= EXERCISE GOAL =
If a line holds the word "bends", copy it from the entries.

= DATASET =
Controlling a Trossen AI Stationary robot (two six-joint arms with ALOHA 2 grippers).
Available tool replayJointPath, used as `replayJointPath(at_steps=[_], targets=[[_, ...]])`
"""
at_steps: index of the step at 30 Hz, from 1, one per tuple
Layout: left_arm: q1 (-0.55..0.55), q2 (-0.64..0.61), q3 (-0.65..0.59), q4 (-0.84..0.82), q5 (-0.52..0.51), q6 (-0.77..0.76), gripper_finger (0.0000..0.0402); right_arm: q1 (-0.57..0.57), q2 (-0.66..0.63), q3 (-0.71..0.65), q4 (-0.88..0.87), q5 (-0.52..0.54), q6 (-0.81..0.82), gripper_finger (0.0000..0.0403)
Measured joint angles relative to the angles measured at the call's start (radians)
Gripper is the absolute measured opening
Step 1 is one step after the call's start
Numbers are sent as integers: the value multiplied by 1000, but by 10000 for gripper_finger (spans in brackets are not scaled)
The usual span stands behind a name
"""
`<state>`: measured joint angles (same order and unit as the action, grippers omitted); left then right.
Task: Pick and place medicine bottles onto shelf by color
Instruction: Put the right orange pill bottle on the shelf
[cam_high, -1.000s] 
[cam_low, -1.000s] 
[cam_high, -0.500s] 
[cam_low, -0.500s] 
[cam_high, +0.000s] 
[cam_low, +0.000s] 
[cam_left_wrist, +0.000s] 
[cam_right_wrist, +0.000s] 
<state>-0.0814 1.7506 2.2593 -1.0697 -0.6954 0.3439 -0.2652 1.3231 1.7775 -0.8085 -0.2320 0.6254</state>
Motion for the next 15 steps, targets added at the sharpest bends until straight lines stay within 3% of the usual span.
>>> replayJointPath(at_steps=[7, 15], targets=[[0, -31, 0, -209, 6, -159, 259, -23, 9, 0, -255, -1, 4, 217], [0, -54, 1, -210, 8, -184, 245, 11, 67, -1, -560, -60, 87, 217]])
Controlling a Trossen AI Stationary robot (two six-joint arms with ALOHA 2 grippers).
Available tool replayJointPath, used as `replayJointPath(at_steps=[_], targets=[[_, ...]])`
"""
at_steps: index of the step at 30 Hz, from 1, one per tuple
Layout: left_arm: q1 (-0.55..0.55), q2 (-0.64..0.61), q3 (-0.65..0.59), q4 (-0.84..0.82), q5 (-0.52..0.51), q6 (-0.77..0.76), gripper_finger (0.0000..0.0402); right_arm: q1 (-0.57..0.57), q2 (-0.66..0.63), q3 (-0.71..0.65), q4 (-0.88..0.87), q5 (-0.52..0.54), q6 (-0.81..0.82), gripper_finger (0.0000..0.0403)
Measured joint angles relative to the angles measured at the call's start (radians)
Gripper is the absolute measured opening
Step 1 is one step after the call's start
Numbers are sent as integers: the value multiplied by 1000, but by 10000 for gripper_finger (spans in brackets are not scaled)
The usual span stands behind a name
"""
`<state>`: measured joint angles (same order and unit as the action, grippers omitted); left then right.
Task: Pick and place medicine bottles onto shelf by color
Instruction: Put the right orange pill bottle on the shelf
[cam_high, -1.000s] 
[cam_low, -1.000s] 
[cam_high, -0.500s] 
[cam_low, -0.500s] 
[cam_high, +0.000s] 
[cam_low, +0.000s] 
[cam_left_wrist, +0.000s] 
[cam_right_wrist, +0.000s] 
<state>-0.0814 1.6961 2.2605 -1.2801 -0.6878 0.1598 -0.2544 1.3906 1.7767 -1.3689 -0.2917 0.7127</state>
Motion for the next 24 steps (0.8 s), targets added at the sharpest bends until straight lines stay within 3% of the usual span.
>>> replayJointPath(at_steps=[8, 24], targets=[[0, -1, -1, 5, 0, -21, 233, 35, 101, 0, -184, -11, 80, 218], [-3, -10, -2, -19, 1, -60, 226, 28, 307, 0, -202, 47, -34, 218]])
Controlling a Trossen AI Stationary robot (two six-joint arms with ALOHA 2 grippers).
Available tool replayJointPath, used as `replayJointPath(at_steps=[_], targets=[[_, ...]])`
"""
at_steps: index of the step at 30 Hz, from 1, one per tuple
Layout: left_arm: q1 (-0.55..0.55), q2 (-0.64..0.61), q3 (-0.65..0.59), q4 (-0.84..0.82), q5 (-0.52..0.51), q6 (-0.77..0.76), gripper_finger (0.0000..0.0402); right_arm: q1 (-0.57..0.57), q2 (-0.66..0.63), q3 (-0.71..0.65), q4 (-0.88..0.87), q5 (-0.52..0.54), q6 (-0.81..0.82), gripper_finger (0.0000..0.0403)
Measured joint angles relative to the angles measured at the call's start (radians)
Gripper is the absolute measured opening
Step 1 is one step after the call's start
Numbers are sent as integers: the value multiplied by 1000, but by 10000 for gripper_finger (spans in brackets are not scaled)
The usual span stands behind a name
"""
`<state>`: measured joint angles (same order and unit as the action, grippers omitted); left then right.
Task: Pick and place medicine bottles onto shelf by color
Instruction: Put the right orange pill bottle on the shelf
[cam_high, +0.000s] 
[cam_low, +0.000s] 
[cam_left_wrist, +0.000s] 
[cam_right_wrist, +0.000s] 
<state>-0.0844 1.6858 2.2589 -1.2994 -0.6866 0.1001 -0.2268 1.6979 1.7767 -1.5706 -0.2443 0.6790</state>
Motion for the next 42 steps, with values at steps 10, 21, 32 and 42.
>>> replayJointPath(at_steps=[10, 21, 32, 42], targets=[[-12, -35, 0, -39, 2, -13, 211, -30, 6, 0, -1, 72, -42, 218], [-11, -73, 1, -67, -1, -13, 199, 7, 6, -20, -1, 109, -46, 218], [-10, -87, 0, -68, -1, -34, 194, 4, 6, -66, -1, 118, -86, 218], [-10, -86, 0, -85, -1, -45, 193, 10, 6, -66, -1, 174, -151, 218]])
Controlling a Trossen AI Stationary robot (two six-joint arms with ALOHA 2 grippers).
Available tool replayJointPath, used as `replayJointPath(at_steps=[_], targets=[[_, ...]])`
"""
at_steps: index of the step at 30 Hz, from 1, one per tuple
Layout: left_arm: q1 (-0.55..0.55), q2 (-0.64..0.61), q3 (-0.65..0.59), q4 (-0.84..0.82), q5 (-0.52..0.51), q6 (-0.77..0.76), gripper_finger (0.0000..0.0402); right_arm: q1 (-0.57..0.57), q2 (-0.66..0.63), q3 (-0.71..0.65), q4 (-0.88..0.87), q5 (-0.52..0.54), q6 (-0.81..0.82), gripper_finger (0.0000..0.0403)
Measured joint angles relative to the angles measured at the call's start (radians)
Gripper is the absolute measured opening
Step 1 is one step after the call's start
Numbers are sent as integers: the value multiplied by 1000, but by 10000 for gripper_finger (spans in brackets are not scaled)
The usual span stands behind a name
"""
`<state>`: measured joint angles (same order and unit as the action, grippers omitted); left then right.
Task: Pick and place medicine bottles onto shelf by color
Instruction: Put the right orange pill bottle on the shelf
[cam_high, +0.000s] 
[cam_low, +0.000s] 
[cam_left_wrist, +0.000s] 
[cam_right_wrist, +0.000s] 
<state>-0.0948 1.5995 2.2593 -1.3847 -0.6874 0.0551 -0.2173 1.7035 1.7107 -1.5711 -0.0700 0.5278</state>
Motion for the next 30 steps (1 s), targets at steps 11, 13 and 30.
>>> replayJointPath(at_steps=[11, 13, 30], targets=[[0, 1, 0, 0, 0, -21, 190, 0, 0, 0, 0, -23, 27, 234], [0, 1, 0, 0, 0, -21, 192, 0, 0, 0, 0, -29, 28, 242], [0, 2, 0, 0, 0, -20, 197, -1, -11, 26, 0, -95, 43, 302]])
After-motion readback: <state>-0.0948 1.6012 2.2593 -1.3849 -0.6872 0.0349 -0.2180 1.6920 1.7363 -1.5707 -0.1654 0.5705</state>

= RESPONSE BOX =
Motion for the next 15 steps, targets added at the sharpest bends until straight lines stay within 3% of the usual span.
Motion for the next 24 steps (0.8 s), targets added at the sharpest bends until straight lines stay within 3% of the usual span.

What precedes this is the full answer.